Copy out all of the data below with no alterations.

Data extract =
--------

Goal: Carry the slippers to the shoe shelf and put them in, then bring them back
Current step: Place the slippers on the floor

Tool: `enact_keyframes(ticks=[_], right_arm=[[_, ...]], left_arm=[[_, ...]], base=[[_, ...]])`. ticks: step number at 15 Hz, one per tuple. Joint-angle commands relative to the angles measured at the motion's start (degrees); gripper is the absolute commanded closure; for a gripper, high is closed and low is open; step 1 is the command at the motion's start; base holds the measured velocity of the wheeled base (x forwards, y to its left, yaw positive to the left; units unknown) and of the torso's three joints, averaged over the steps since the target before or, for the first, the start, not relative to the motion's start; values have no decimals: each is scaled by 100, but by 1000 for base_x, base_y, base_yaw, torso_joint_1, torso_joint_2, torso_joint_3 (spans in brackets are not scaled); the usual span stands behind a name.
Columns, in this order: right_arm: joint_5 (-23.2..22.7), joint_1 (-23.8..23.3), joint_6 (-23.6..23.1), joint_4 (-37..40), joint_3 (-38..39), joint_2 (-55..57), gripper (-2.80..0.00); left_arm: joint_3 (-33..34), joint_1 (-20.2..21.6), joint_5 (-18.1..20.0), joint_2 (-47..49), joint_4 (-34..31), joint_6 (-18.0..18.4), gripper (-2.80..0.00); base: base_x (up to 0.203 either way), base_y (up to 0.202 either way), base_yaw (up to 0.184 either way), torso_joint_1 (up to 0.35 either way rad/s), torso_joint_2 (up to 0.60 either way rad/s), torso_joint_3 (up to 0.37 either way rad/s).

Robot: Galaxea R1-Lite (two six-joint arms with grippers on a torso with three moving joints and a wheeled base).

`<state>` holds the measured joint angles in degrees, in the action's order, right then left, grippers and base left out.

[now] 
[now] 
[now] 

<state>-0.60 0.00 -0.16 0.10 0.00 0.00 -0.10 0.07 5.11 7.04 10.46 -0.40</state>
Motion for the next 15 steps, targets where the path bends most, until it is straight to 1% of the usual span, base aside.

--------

Reply =
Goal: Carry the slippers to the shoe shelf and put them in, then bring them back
Current step: Place the slippers on the floor

Tool: `enact_keyframes(ticks=[_], right_arm=[[_, ...]], left_arm=[[_, ...]], base=[[_, ...]])`. ticks: step number at 15 Hz, one per tuple. Joint-angle commands relative to the angles measured at the motion's start (degrees); gripper is the absolute commanded closure; for a gripper, high is closed and low is open; step 1 is the command at the motion's start; base holds the measured velocity of the wheeled base (x forwards, y to its left, yaw positive to the left; units unknown) and of the torso's three joints, averaged over the steps since the target before or, for the first, the start, not relative to the motion's start; values have no decimals: each is scaled by 100, but by 1000 for base_x, base_y, base_yaw, torso_joint_1, torso_joint_2, torso_joint_3 (spans in brackets are not scaled); the usual span stands behind a name.
Columns, in this order: right_arm: joint_5 (-23.2..22.7), joint_1 (-23.8..23.3), joint_6 (-23.6..23.1), joint_4 (-37..40), joint_3 (-38..39), joint_2 (-55..57), gripper (-2.80..0.00); left_arm: joint_3 (-33..34), joint_1 (-20.2..21.6), joint_5 (-18.1..20.0), joint_2 (-47..49), joint_4 (-34..31), joint_6 (-18.0..18.4), gripper (-2.80..0.00); base: base_x (up to 0.203 either way), base_y (up to 0.202 either way), base_yaw (up to 0.184 either way), torso_joint_1 (up to 0.35 either way rad/s), torso_joint_2 (up to 0.60 either way rad/s), torso_joint_3 (up to 0.37 either way rad/s).

Robot: Galaxea R1-Lite (two six-joint arms with grippers on a torso with three moving joints and a wheeled base).

`<state>` holds the measured joint angles in degrees, in the action's order, right then left, grippers and base left out.

[now] 
[now] 
[now] 

<state>-0.60 0.00 -0.16 0.10 0.00 0.00 -0.10 0.07 5.11 7.04 10.46 -0.40</state>
Motion for the next 15 steps, targets where the path bends most, until it is straight to 1% of the usual span, base aside.

This exercise is finished.